Technical Abstract: In order to develop accurate distributed hydrological models, spatially accurate meteorological forcing fields are required. In mountainous basins, elevation and topography strongly influence temperature, precipitation, vapor pressure, and wind. At the watershed scale, temperature, precipitation, and vapor pressure are largely dependent on elevation and receive adequate representation via lapse rates. Wind speed and its consequent effects on the redistribution of snow however, is also strongly dependent on proximal upstream physiography and strong gradients are often present within defined elevation bands.
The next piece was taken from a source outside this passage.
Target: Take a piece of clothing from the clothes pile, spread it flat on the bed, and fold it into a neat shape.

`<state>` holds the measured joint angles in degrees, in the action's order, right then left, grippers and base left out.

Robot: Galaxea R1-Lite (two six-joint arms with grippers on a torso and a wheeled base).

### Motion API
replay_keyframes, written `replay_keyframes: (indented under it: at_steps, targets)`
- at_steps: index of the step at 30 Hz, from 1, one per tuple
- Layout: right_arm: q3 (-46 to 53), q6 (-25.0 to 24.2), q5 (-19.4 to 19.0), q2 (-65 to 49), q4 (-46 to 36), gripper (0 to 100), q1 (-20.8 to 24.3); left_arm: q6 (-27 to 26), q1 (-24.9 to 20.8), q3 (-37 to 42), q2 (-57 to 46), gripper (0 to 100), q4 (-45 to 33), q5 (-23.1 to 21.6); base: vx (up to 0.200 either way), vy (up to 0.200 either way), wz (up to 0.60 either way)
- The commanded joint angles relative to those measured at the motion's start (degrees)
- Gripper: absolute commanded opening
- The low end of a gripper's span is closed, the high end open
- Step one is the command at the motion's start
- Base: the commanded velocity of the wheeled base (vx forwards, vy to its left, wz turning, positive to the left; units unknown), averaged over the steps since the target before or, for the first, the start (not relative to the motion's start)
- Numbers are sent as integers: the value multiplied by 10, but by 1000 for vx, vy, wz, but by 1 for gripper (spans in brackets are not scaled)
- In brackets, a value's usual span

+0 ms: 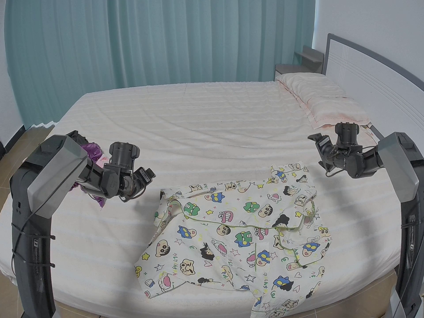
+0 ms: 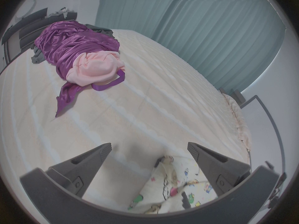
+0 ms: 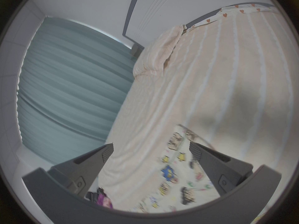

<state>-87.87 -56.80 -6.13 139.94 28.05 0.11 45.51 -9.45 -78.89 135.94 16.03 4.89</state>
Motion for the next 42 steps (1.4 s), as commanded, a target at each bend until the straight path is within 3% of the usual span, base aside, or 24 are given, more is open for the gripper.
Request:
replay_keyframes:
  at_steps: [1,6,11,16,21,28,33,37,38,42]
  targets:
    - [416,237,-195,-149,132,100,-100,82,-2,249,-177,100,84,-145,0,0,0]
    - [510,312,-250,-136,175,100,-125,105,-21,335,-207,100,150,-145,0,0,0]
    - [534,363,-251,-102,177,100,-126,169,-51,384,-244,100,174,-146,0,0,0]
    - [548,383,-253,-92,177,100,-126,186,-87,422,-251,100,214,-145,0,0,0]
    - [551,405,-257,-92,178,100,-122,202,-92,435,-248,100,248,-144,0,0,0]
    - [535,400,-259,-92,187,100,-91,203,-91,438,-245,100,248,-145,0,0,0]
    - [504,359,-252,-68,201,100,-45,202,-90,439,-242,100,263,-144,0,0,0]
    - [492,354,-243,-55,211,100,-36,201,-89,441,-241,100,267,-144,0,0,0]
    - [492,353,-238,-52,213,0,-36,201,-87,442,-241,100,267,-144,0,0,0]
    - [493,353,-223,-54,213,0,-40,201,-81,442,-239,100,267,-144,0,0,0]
This study used wind data from a unique set of wind monitoring sites located across a gradient of exposures within the 0.36 km2 Reynolds Mountain East (RME) research basin in southwestern Idaho, USA to examine relationships between wind speeds, upstream topography, and vegetation. Following a one-year calibration period an optimal relationship between topography, vegetation cover, and hourly averaged wind speeds was developed. Using a jack-knife procedure the topography-vegetation-wind speed relationship was then validated in successive years at RME. The developed procedure for spatially distributing wind speeds accurately simulated the observed wind gradients, had extrapolation capabilities such that end-members could be reasonably predicted when not available, and was computationally efficient.